In 2012, the Salvation Army found that more than a quarter of Americans surveyed believed the poor were impoverished by virtue of their own laziness, rather than unavoidable external conditions. For such an important issue, it seems that people know little about it – perhaps because so much of the world’s poor population resides outside the U.S. borders.
Almost 13 percent of the world’s population lives at or below $1.90 a day. According to the United Nations, “more than 1 billion in the world today, the great majority of whom are women, live in unacceptable conditions of poverty.”
The good news, say advocacy organizations and academics, is not only is extreme poverty not an intractable problem, but the solutions may be within reach.

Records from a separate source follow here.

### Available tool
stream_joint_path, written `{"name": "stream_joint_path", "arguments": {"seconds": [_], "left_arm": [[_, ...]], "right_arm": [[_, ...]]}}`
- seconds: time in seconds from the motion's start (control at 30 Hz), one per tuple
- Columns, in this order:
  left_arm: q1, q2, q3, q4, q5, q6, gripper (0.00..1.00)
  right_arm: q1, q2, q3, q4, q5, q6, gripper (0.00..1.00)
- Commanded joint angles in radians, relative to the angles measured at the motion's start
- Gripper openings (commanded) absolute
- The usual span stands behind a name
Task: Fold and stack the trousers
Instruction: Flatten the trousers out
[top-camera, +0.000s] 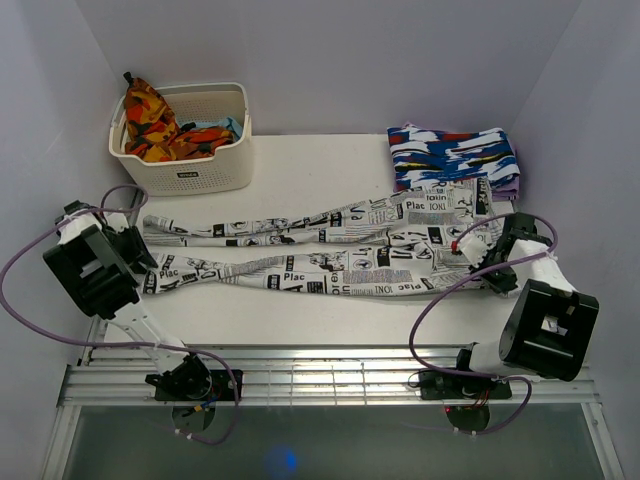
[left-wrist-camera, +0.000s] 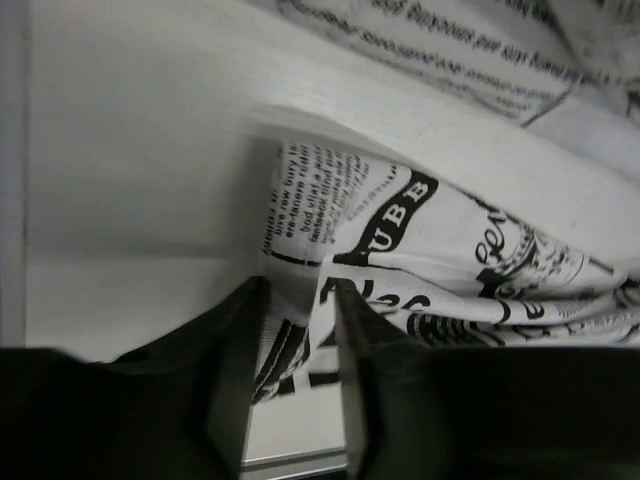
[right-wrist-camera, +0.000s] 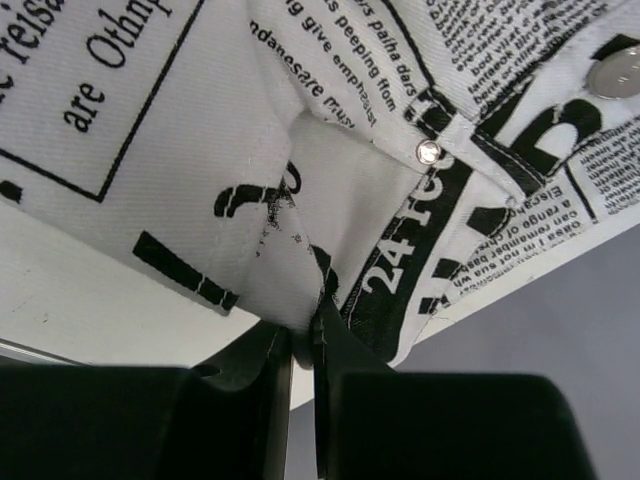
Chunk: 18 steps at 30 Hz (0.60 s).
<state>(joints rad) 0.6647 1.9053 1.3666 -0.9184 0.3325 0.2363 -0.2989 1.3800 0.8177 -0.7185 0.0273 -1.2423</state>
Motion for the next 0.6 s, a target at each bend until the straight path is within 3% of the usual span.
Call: {"name": "stream_joint_path", "arguments": {"seconds": [0.0,0.13,0.27,0.4,0.57], "left_arm": [[0.03,0.008,0.071,-0.187,0.164,0.01,0.53],[0.035,-0.09,0.083,-0.217,0.238,0.164,0.61],[0.035,-0.239,0.013,-0.197,0.252,0.467,0.62],[0.036,-0.331,-0.101,-0.192,0.208,0.715,0.6],[0.024,-0.338,-0.202,-0.139,0.109,0.87,0.57]], "right_arm": [[-0.016,-0.024,-0.038,0.028,0.051,-0.114,0.08],[-0.016,0.002,-0.045,0.044,0.052,-0.102,0.08],[-0.016,0.034,-0.028,0.039,0.049,-0.08,0.08],[-0.014,0.047,-0.006,0.028,0.039,-0.065,0.08],[-0.016,0.051,0.009,0.021,0.042,-0.062,0.08]]}}
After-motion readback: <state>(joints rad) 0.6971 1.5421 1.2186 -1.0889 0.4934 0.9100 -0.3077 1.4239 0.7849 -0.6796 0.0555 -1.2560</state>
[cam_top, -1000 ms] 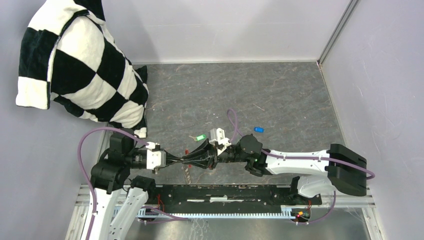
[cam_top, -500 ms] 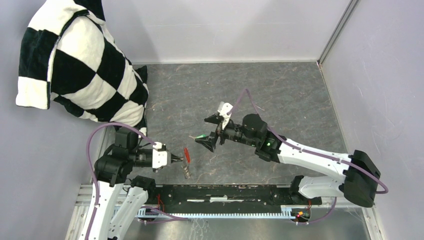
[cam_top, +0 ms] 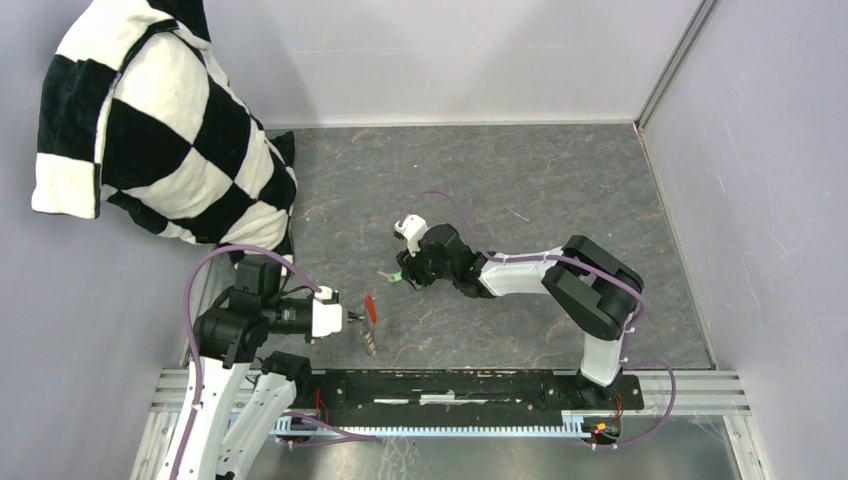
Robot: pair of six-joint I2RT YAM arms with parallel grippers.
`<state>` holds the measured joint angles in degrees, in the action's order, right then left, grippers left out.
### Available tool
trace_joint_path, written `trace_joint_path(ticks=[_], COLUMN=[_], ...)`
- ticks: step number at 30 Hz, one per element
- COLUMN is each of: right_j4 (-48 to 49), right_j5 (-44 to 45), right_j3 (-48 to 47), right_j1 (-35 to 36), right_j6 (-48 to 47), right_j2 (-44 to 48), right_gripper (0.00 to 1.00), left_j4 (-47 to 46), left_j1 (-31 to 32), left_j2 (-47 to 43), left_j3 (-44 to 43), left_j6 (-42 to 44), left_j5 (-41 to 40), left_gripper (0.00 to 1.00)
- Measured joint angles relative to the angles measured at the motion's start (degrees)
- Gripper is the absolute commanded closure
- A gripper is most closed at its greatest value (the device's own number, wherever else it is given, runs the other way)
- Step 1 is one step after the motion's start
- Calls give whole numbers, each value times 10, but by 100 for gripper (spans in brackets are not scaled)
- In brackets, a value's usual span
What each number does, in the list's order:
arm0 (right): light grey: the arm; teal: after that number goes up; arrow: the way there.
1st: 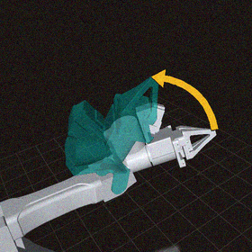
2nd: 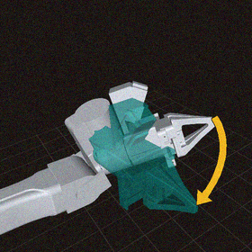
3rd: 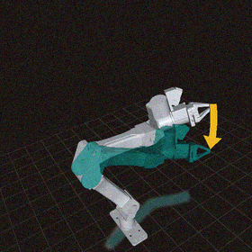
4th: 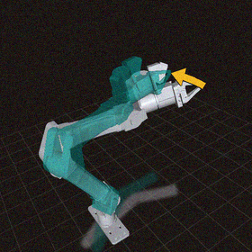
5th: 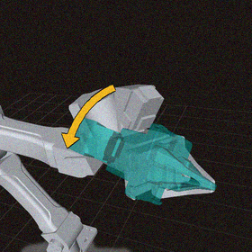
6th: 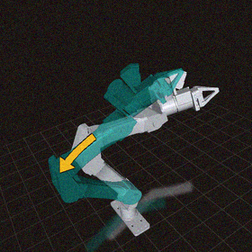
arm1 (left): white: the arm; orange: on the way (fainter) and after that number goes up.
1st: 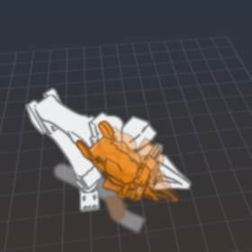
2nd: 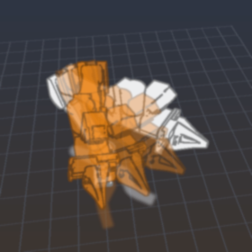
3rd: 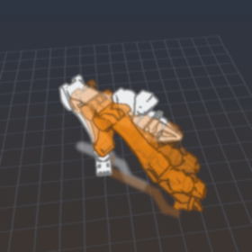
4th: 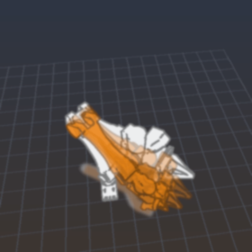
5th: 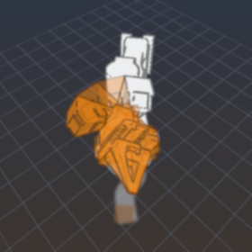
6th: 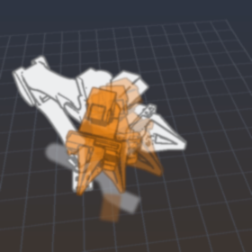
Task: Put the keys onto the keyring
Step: Pick up the key from the center of the board.
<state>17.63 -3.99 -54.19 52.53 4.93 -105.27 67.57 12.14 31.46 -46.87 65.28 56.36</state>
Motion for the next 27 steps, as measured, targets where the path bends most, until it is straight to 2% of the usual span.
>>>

It starts by bridging the gender gap.
The Caterpillar Foundation, whose mission is “to alleviate poverty and place people on the path to prosperity,” understands this. Funding for the Foundation’s work comes from the proceeds of Caterpillar Inc.’s products, which in themselves help to address poverty by building a better future. One of the Foundation’s key pillars is that you can’t just heal the symptoms, you need to affect the cause: alleviating poverty means eliminating gender inequality.
“When you think about the success of a family and success of a community, the women and the girls are critical,” said Michele Sullivan, president of the Caterpillar Foundation. When a woman “is empowered, she is successful. She is an engineer; she is whatever it is she wants to be. Because of that, the world is going to benefit because her odds of succeeding and her family succeeding are greater than ever. That’s how you get to the root cause of issues.”
Across the globe, women get paid less than men, and have fewer opportunities to start a business or get an education.
Experts say that by increasing access to energy resources, agriculture empowerment, education, and reproductive health care, social and economic barriers can be lifted to help bring women (and their families) out of poverty.
“No matter how you cut it, it is simply harder for girls and women who live and grow up in extreme poverty,” said Ian Koski, communications director of ONE, a campaigning and advocacy organization focused on poverty and preventable disease. “If we invest in them they will grow up and strengthen their communities.”
A grant partner of the Caterpillar Foundation, ONE argues that if that inequality can be neutralized – with women able to reach their full social, economic and legal potential – then a major contributor to poverty would be removed.
Research backs this up. For example, according to the United Nations, if women farmers were given equitable access to productive resources – say, land or livestock – the number of the world’s hungry could be diminished by as much as 150 million.